Later today, we head to Bristol, TN for the last fish fry for the community. It's an outreach activity of a sort, but we're not really reaching unchurched people. In the far-eastern mountain part of the state, most people who want a church home have found one, and almost everyone already knows we're there.
So why do it? In part, my very tiny congregation raises an impressive amount of money for the local charities that feed the hungry. But in part, we do it to feed the souls who come for dinner. It's a great space for people to sit and eat and to linger with others that they don't see as often.
This morning, I read a blog post by Pastor Clint Schnekloth, and I want to capture part of that blog post here, so that I have it in the future, in case the post goes away. It captures what I've been thinking about ways that the physical church community, including the building, can be important in new ways that are old ways, particularly in the space to breathe/refuge way:
"But over time I have also come to think that many of us internalized a false opposition between the local and the public. We sometimes imagined that meaningful ministry always happened elsewhere, beyond the congregation itself, when in reality local congregations can become some of the most important sites of public trust remaining in contemporary life. The parish was treated as a launching pad for the “real” work of the gospel, rather than itself being a primary site of public life.

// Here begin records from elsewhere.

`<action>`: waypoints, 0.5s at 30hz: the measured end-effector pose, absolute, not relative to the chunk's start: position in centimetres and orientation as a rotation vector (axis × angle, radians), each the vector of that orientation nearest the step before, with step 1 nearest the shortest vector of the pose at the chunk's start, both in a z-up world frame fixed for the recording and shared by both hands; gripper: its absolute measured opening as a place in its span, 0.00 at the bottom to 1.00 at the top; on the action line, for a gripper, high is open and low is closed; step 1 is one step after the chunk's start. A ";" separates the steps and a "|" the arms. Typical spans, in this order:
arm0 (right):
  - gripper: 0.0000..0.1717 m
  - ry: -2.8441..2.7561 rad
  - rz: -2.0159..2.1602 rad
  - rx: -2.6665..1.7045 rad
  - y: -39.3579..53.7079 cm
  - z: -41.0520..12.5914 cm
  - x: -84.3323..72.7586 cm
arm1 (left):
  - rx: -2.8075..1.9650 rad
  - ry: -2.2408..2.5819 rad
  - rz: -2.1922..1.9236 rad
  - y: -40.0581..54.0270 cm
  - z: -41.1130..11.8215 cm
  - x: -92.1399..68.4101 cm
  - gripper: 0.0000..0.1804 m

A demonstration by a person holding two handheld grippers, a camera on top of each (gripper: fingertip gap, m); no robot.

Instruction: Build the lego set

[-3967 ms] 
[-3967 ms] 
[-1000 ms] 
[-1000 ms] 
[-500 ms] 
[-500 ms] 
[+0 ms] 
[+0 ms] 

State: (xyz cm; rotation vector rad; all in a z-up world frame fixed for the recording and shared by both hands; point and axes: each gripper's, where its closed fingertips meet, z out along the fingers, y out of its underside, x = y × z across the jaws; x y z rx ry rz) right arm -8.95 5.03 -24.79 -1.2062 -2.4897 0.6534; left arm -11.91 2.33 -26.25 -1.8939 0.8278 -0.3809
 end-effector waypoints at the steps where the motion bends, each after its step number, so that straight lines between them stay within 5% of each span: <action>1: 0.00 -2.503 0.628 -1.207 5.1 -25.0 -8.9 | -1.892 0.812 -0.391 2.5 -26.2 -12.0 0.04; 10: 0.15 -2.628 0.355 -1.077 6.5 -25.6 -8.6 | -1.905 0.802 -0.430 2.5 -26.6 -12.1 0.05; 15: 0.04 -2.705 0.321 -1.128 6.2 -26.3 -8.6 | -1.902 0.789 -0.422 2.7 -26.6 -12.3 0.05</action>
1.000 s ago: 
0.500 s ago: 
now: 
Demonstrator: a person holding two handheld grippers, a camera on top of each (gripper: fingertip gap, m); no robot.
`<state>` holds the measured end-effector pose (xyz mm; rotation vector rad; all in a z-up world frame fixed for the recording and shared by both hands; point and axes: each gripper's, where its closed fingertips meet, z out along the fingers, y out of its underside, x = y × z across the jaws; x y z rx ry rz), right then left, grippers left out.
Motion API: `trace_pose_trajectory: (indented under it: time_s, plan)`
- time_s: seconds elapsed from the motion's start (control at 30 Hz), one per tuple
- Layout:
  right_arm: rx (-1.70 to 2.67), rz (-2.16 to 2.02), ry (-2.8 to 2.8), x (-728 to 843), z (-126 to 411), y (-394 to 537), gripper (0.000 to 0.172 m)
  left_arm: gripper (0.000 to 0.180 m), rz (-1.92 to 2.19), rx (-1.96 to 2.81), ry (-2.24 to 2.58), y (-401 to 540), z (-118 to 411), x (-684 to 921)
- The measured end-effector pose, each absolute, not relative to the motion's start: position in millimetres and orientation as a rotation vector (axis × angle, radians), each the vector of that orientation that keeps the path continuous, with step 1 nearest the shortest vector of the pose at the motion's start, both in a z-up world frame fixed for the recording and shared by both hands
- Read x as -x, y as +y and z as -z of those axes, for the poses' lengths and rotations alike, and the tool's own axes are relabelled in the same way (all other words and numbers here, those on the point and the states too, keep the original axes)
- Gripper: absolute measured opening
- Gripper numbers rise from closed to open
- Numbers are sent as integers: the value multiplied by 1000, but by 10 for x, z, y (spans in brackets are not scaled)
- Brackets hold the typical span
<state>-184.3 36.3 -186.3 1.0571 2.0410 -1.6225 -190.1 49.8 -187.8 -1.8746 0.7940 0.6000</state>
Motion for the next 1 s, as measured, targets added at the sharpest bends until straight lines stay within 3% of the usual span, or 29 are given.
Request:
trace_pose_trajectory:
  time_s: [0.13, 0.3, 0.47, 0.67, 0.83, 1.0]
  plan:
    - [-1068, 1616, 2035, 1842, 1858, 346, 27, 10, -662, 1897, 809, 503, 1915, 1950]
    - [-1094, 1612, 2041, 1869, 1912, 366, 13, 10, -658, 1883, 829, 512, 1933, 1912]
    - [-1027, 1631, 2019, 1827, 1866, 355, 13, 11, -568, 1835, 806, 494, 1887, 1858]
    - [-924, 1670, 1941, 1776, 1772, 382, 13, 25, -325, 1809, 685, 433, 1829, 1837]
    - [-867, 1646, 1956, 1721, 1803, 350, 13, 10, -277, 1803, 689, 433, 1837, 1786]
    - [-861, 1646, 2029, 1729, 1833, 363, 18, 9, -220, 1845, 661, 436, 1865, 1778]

Theologically, however, Christianity has always resisted that abstraction. The incarnation is not an argument for generalized spirituality but an affirmation of locality. God does not merely send ideas into history but inhabits a place, a body, a neighborhood, a people. Jesus comes from Nazareth. He lives among actual communities, eats in homes, and becomes recognizable through repeated relationships. Even the resurrected Christ remains marked by wounds. Christian faith is therefore never purely conceptual or placeless. It is embodied, located, and relational.
I no longer think about congregational life primarily in terms of maintaining institutional machinery. Increasingly, I think in terms of cultivating conditions under which grace can circulate through a community. What we are tending in parish ministry is not only institutional continuity but a social and spiritual ecology shaped by trust, accompaniment, hospitality, beauty, mutual responsibility, and shared life. People arrive for worship, for healing from religious trauma, for acceptance of LGBTQIA+ children, for relief from loneliness, for grounding amid exhaustion and outrage, or for practical support in grief, family breakdown, or economic strain.
What has struck me more and more is that people often experience churches like ours less as providers of religious goods and more as places where they can breathe.
That may sound simple, but culturally it is becoming rarer and more important. In an anxious, fragmented, performative society, spaces where people can exist without fear, humiliation, ideological sorting, or relentless productivity become deeply public realities.
None of these dimensions exist independently."